The data below must be repeated exactly. Leave nothing out.

● ● ● ● ● ● ●

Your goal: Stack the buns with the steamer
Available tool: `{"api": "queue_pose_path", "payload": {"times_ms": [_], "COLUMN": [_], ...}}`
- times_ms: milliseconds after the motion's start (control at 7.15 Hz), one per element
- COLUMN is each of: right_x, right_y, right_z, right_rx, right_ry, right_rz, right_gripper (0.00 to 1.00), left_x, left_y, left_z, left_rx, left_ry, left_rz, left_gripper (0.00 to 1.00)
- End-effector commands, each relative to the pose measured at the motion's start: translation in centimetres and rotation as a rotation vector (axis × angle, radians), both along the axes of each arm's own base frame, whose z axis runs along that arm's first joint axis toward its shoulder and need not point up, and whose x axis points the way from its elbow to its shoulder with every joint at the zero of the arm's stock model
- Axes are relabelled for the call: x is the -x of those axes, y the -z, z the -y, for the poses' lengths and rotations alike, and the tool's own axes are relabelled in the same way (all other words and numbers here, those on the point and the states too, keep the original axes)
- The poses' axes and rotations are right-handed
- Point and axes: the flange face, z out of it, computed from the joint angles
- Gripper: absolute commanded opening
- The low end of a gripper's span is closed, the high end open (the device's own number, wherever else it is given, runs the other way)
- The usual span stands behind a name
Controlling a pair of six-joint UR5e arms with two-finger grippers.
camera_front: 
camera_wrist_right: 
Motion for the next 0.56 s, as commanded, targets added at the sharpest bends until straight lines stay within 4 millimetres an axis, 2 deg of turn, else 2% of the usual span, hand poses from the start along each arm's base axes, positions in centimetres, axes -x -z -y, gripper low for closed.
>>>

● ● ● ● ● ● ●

YOUR SOLUTION |
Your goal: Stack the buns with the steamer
Available tool: `{"api": "queue_pose_path", "payload": {"times_ms": [_], "COLUMN": [_], ...}}`
- times_ms: milliseconds after the motion's start (control at 7.15 Hz), one per element
- COLUMN is each of: right_x, right_y, right_z, right_rx, right_ry, right_rz, right_gripper (0.00 to 1.00), left_x, left_y, left_z, left_rx, left_ry, left_rz, left_gripper (0.00 to 1.00)
- End-effector commands, each relative to the pose measured at the motion's start: translation in centimetres and rotation as a rotation vector (axis × angle, radians), both along the axes of each arm's own base frame, whose z axis runs along that arm's first joint axis toward its shoulder and need not point up, and whose x axis points the way from its elbow to its shoulder with every joint at the zero of the arm's stock model
- Axes are relabelled for the call: x is the -x of those axes, y the -z, z the -y, for the poses' lengths and rotations alike, and the tool's own axes are relabelled in the same way (all other words and numbers here, those on the point and the states too, keep the original axes)
- The poses' axes and rotations are right-handed
- Point and axes: the flange face, z out of it, computed from the joint angles
- Gripper: absolute commanded opening
- The low end of a gripper's span is closed, the high end open (the device's own number, wherever else it is given, runs the other way)
- The usual span stands behind a name
Controlling a pair of six-joint UR5e arms with two-finger grippers.
camera_front: 
camera_wrist_right: 
Motion for the next 0.56 s, as commanded, targets added at the sharpest bends until straight lines stay within 4 millimetres an axis, 2 deg of turn, else 2% of the usual span, hand poses from the start along each arm's base axes, positions in centimetres, axes -x -z -y, gripper low for closed.
>>>

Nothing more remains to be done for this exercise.